*** Available data ***

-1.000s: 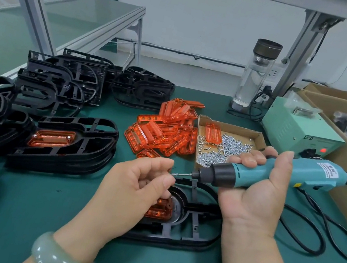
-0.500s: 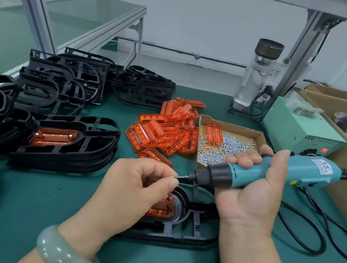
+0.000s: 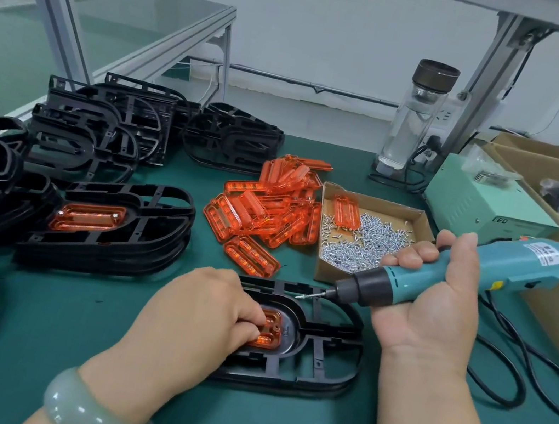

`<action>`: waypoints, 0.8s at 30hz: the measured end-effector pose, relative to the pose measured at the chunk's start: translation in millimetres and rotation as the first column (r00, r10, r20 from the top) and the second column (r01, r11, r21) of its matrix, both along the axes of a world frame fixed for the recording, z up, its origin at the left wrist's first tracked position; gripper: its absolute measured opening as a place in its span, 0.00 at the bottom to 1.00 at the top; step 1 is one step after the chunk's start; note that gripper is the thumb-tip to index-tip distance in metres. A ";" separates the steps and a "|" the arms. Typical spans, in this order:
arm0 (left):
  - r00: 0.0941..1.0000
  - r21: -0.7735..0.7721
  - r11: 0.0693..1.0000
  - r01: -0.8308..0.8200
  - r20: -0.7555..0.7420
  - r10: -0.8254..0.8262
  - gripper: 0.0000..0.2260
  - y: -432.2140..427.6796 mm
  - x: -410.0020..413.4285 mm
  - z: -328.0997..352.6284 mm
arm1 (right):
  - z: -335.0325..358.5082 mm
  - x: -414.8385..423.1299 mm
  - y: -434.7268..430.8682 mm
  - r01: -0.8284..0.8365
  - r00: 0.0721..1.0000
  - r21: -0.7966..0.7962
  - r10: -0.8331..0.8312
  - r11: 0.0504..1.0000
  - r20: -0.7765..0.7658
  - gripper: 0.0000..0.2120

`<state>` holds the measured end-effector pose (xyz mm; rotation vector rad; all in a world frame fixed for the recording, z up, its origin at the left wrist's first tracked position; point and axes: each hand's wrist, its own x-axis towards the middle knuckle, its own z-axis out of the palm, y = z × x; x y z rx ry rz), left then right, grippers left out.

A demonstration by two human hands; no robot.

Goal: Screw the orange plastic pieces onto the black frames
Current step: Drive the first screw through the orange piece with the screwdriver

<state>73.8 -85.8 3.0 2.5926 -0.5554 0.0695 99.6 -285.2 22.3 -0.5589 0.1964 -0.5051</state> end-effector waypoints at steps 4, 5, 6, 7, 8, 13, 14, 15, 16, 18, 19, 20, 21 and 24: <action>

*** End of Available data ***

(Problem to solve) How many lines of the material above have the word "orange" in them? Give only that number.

(Output) 2